───── Entries provided ─────

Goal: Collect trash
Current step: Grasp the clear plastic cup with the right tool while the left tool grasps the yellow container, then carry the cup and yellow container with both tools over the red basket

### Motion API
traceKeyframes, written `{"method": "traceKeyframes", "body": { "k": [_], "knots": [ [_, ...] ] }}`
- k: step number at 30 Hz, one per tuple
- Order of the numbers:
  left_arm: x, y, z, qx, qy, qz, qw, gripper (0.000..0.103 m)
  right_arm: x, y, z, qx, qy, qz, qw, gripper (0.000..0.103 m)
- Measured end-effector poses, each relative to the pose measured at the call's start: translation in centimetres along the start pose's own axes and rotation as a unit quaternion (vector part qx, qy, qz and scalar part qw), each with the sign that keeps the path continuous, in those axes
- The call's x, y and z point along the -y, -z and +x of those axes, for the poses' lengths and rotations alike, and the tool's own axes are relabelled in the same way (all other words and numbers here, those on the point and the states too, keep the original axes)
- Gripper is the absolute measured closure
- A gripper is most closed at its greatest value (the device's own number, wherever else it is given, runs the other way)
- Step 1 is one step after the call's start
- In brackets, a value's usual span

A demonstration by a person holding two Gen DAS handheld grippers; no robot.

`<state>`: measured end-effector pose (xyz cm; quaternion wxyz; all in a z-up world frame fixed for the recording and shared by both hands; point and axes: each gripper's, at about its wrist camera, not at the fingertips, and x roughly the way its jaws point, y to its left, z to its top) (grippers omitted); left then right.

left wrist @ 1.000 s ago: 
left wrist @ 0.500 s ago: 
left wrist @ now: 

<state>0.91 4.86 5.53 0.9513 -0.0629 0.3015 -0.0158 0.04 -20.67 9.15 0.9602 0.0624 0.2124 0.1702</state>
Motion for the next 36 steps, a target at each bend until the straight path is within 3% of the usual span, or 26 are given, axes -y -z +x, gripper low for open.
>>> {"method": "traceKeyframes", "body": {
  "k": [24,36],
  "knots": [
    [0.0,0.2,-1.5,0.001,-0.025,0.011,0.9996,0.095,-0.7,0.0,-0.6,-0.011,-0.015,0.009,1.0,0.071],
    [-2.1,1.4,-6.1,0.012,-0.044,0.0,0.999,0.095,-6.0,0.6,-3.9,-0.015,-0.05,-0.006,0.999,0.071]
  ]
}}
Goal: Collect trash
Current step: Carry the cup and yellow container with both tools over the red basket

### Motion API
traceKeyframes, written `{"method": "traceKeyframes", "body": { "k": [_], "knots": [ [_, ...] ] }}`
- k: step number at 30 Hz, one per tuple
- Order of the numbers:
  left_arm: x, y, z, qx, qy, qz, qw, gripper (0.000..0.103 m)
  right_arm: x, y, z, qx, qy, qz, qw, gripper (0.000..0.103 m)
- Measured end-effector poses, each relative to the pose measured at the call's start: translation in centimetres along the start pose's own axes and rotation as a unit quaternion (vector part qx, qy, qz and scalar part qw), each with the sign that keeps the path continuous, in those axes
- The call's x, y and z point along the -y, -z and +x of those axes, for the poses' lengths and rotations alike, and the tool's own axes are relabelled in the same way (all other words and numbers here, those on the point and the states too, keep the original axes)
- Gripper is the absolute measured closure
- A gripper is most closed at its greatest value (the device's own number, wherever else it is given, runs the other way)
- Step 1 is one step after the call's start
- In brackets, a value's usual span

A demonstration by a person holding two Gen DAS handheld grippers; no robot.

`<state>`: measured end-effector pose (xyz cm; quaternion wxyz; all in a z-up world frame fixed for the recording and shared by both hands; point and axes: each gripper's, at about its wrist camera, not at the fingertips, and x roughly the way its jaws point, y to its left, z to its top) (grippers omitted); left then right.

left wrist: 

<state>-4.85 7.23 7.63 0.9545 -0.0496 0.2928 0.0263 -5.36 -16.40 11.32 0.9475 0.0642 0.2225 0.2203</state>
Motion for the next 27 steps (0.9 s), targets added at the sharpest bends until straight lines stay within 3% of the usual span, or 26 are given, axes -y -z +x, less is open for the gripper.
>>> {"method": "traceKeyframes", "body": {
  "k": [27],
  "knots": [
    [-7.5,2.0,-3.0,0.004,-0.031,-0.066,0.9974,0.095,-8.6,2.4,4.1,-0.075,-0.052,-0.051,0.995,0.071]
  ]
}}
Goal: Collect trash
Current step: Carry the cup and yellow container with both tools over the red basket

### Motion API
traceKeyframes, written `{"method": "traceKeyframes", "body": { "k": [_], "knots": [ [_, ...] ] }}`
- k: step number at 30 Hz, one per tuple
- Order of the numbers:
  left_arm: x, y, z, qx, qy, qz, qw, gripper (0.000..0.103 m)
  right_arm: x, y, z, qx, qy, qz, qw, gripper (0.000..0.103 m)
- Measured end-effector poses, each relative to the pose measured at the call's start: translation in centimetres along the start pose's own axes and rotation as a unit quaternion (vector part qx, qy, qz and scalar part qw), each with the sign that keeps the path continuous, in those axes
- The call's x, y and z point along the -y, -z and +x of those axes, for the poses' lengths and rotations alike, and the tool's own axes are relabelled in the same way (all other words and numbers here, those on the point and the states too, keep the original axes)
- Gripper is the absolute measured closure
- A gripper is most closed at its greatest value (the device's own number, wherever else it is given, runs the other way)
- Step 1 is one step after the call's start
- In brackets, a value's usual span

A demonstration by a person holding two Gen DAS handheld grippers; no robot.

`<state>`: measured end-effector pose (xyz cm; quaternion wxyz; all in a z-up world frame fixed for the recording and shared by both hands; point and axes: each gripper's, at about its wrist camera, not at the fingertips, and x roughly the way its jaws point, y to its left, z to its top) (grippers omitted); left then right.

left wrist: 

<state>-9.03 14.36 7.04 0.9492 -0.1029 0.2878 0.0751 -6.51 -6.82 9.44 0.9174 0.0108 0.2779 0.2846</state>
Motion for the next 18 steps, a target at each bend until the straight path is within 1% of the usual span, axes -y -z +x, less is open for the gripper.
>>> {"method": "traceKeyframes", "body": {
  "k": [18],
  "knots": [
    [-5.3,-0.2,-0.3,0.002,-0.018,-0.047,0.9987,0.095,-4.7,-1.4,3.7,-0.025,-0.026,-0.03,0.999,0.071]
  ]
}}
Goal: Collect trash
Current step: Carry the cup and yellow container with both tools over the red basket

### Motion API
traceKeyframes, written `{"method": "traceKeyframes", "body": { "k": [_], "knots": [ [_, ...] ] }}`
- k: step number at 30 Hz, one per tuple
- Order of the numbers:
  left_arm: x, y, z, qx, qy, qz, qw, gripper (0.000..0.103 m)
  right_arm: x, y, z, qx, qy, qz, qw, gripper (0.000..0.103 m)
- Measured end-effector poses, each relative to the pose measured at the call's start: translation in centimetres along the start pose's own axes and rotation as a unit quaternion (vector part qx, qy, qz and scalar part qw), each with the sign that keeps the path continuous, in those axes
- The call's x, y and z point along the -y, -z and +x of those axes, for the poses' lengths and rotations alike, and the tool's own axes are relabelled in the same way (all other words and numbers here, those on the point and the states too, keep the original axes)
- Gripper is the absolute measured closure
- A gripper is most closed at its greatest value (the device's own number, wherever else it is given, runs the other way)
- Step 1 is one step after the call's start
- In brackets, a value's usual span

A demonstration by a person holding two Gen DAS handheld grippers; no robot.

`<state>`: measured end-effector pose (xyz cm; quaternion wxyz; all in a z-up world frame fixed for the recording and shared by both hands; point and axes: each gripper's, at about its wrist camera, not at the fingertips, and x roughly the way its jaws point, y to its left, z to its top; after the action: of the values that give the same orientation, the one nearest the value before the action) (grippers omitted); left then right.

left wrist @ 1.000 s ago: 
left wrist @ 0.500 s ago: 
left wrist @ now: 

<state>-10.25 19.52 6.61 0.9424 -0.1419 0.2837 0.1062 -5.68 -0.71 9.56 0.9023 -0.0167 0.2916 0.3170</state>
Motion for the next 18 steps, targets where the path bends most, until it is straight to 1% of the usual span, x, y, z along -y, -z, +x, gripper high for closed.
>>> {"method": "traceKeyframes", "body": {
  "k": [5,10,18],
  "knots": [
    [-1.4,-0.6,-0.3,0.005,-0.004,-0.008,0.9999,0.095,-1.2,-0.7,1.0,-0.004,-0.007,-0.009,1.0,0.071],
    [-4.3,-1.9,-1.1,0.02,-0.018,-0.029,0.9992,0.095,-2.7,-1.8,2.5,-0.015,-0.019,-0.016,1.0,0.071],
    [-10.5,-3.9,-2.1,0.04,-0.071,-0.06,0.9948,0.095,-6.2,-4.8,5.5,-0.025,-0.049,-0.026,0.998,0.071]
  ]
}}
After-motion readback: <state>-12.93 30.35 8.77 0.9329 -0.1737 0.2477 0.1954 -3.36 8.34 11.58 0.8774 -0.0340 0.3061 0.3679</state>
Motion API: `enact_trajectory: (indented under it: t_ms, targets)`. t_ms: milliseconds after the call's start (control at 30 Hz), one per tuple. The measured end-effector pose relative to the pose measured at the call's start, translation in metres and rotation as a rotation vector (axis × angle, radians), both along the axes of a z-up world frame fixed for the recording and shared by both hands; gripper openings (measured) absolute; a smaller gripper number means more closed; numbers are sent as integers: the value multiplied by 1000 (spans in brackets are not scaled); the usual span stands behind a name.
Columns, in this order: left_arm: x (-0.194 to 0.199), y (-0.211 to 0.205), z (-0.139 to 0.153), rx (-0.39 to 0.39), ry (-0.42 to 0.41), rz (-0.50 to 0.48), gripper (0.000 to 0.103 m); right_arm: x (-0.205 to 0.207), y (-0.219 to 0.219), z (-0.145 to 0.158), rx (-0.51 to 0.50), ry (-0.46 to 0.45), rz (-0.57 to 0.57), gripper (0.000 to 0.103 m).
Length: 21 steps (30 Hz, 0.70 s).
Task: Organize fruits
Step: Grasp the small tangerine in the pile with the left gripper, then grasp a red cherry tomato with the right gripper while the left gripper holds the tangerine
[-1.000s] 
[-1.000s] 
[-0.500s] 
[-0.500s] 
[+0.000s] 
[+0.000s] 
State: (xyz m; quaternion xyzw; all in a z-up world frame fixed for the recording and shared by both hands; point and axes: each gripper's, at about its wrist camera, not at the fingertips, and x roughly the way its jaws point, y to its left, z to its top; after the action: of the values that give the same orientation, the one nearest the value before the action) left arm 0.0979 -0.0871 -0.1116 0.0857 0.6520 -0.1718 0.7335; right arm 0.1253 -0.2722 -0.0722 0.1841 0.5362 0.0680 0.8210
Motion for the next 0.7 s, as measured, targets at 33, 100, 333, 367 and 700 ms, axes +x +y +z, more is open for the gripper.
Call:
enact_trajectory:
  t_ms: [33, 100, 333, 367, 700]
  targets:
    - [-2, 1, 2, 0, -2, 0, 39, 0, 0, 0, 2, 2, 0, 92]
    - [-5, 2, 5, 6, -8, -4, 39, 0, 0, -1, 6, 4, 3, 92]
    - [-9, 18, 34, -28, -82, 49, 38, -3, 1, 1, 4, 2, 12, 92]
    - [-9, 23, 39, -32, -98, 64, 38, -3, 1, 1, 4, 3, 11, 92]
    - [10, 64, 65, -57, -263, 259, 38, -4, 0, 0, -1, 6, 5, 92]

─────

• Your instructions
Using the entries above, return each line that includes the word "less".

• Exercise response
Motion for the next 27 steps (0.9 s), targets added at the sharpest bends until straight lines stay within 3% of the usual span, or 26 are given, axes -y -z +x, less is open for the gripper.
Motion for the next 18 steps, a target at each bend until the straight path is within 1% of the usual span, axes -y -z +x, less is open for the gripper.

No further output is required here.